High fine for claiming cancer cured through nutrition
Fake wellness blogger Belle Gibson was ordered to pay a fine of $410,000 by the Federal Court, which found that she had misled readers by claiming her brain cancer was cured through nutrition, when in fact she had never had the disease. (See Director of Consumer Affairs Victoria v Gibson (No 3)  FCA 1148.)
That case was taken to court by Consumer Affairs Victoria, but the Australian Competition and Consumer Commission is also chasing down small businesses for misleading marketing.
Declaring bankruptcy does not provide escape from penalties
A fine of $50,000 was imposed in 2013 on a small business owner who knowingly made false claims for printer cartridges for which he had tried to bill other firms.
He declared bankruptcy, but as soon as he was discharged from bankruptcy in 2017, the ACCC sought a garnishee order to enforce the penalty. (See ACCC takes action to enforce $50,000 penalty.)
Intention to mislead not necessary to attract fines
Managers should be aware that even firms that don’t deliberately set out to deceive in making misleading claims about their business can be caught up in the ACCC crackdown.
It can be very costly to fall foul of the ACCC actions on misleading marketing, not just in court action and fines, but also in damage to the firm’s reputation and lost income from clients turning away.
Under the law it makes no difference whether the business intended to mislead customers. If the overall impression left by an advertisement, promotion, quotation, statement or representation creates a misleading impression such as to the price, value or quality of goods and services, it can breach the law.
What sorts of claims can be seen as “misleading”?

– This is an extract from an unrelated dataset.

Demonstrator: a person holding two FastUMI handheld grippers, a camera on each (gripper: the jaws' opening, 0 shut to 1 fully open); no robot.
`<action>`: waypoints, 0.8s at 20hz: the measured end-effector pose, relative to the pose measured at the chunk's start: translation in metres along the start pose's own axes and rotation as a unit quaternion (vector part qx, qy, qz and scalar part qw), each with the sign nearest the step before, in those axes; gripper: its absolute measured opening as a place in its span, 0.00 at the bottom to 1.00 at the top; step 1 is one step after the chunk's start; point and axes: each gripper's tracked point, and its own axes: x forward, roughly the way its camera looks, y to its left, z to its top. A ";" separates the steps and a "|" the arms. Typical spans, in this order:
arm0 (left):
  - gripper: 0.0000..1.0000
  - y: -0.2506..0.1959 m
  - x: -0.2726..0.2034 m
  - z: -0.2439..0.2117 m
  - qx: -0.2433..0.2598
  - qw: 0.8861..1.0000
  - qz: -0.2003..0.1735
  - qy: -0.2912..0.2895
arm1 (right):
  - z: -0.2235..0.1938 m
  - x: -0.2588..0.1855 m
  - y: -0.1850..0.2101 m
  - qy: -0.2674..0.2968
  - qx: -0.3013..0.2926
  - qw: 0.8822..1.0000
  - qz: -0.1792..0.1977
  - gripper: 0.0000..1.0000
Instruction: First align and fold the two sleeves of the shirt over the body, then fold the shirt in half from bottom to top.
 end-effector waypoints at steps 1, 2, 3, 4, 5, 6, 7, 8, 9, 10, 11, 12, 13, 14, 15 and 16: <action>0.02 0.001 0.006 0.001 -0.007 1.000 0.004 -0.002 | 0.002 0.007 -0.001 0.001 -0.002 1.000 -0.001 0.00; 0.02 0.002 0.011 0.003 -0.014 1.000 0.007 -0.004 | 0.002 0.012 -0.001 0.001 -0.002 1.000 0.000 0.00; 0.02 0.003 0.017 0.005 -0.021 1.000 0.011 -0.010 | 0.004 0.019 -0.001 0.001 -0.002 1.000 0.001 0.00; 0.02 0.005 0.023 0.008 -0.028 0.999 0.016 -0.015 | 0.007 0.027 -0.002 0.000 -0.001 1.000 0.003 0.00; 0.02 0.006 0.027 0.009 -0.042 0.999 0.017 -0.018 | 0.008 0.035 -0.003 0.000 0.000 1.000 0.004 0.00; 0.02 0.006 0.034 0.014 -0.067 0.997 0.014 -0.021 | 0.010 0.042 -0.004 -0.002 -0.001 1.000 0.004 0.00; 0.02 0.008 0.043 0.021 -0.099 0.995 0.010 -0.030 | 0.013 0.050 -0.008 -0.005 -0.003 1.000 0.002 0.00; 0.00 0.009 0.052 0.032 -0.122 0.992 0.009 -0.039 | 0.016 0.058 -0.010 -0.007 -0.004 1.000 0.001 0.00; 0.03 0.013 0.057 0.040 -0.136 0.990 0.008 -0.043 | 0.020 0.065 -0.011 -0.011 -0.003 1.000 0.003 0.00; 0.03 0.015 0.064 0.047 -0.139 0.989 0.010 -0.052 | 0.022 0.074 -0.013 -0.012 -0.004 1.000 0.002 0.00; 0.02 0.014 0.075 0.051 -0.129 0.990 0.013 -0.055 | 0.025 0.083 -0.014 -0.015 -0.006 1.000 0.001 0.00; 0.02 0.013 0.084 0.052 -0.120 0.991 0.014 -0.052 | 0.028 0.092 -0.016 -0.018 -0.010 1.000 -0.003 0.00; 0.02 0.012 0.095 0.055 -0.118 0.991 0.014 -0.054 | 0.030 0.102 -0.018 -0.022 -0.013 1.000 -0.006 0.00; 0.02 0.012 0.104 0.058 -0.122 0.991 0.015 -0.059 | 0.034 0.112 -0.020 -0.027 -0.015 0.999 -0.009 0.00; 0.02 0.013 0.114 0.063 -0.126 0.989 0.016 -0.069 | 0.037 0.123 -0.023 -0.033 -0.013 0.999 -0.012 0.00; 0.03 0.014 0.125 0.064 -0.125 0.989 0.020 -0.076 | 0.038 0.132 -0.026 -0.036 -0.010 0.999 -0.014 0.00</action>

The ACCC gives some examples – a real estate agent describes a property as “beachfront” when it is not on the beach. A watch is advertised as reduced from $200 to $100 when it was never priced at $200. Pills are promoted as having health benefits when there is no evidence. A mobile phone provider signs you up to a contract without telling you there is no coverage in your region. A transport company uses a picture of a plane in its advertising when they only go by road.
However, the law does recognise that outlandish plugs such as “best burger on earth” are clearly over the top and are not considered misleading.
Exercise caution in relying on the “obvious exaggeration” exemption
It might not always be clear whether claims for a product or service fall into the exemption of obvious exaggeration, and it would be wise to seek expert legal advice to ensure the ACCC doesn’t come knocking.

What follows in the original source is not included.